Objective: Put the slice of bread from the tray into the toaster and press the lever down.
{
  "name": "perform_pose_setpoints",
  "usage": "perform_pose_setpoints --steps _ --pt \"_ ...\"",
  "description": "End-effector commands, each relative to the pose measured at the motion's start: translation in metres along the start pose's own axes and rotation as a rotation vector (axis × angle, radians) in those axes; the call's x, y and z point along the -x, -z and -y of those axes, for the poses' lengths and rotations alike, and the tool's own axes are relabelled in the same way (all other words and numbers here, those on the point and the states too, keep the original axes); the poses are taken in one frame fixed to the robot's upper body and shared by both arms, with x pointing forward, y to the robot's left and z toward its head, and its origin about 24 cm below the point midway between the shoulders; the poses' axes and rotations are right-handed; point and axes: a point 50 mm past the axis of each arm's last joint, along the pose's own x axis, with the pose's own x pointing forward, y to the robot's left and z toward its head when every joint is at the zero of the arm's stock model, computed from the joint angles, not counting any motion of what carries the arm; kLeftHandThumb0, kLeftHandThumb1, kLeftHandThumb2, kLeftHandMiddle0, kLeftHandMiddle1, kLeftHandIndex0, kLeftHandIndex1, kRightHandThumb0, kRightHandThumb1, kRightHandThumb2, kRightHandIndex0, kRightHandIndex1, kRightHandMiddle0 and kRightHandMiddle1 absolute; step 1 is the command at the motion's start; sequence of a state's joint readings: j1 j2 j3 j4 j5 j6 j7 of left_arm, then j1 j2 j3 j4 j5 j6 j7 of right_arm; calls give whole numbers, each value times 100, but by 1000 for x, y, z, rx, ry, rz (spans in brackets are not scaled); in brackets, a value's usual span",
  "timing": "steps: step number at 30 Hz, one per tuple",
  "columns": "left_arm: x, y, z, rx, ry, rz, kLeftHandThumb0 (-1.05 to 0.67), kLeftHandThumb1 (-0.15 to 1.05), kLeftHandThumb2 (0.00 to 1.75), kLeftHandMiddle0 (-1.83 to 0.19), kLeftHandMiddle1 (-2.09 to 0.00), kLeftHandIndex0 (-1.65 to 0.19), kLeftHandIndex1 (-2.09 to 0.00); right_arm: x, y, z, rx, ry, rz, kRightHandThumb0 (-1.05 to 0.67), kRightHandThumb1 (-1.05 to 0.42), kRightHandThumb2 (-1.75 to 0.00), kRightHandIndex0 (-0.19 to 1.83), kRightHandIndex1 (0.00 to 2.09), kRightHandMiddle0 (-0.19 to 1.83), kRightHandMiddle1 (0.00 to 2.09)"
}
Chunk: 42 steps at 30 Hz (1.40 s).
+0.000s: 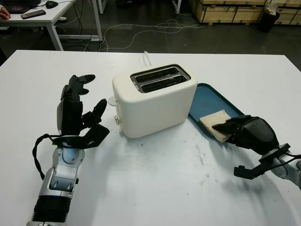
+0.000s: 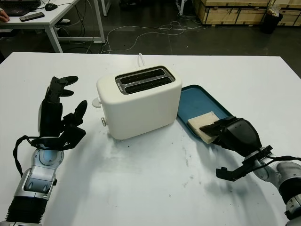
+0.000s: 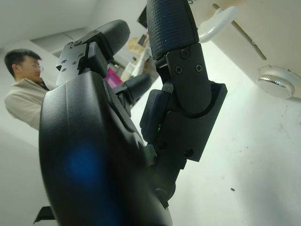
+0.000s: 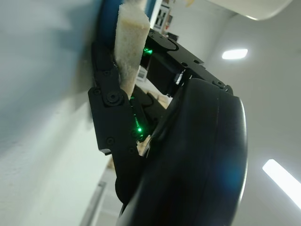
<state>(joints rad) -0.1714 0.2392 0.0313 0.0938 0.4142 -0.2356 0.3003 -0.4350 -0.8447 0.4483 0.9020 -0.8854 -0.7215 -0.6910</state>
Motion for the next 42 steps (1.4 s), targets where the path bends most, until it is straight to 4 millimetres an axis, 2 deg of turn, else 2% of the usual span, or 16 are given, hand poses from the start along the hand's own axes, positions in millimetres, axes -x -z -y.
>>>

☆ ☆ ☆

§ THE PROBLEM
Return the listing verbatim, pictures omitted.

§ WRITTEN SOLUTION
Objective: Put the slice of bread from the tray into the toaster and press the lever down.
{
  "name": "perform_pose_setpoints",
  "usage": "perform_pose_setpoints --steps _ --pt \"_ ...\"",
  "description": "End-effector commands, each relative to the pose measured at the motion's start: translation in metres along the start pose's own axes and rotation as a rotation vector (axis × angle, radians) in those axes; the call's x, y and z point along the -x, -z and -y of those axes, for the poses' lengths and rotations alike, and the tool's own axes are relabelled in the same way (all other words and numbers here, those on the point and the states too, keep the original axes); the poses are taken in one frame fixed to the robot's upper body and shared by both arms, with x pointing forward, y to the robot's left and z toward its head, and its origin about 24 cm below the point midway between the shoulders; the poses' axes and rotations are right-handed; point and axes: a point 50 mm past the axis of each arm's last joint, along the pose's own x axis, with the pose's own x pointing forward, y to the robot's left and z toward its head when every joint is at the zero of the arm's stock model, computed from the joint angles, not counting any motion of what carries the arm; kLeftHandThumb0, kLeftHandThumb1, kLeftHandThumb2, kLeftHandMiddle0, kLeftHandMiddle1, kLeftHandIndex0, kLeftHandIndex1, kRightHandThumb0, kRightHandThumb1, kRightHandThumb2, kRightHandIndex0, kRightHandIndex1, kRightHandMiddle0 and kRightHandMiddle1 absolute; step 1 is the command at the motion's start; sequence of a state's joint readings: j1 j2 j3 j4 j5 j6 j7 of left_arm, then j1 j2 j3 j4 j5 j6 j7 of right_arm; calls give whole numbers, each value times 100, but by 1000 for x, y, z, rx, ry, rz (spans in brackets are not scaled); in brackets, a value's usual span",
  "timing": "steps: step number at 30 Hz, one per tuple",
  "columns": "left_arm: x, y, z, rx, ry, rz, kLeftHandThumb0 (-1.05 to 0.67), kLeftHandThumb1 (-0.15 to 1.05), kLeftHandThumb2 (0.00 to 1.75), kLeftHandMiddle0 (-1.83 to 0.19), kLeftHandMiddle1 (-2.09 to 0.00), kLeftHandIndex0 (-1.65 to 0.19), kLeftHandIndex1 (-2.09 to 0.00); right_arm: x, y, z, rx, ry, rz, kRightHandThumb0 (-1.05 to 0.67), kRightHandThumb1 (-1.05 to 0.42), kRightHandThumb2 (-1.75 to 0.00), kRightHandIndex0 (-0.19 to 1.83), kRightHandIndex1 (0.00 to 2.09), kRightHandMiddle0 (-0.19 to 1.83), kRightHandMiddle1 (0.00 to 2.09)"
}
Chunk: 42 steps at 30 Hz (1.40 s).
+0.000s: 
+0.000s: 
+0.000s: 
+0.000s: 
<state>(joints rad) -0.1714 0.2392 0.0313 0.0938 0.4142 -0.2356 0.3003 -0.4350 -0.8447 0.4483 0.9020 -0.8854 -0.7215 -0.6910</state>
Motion for the next 42 steps (1.4 s), targets where the path bends most, until it is straight to 4 millimetres an axis, 2 deg of turn, else 2% of the usual span, or 16 are given, hand poses from the start along the hand's own axes, positions in millimetres, axes -x -z -y.
>>>

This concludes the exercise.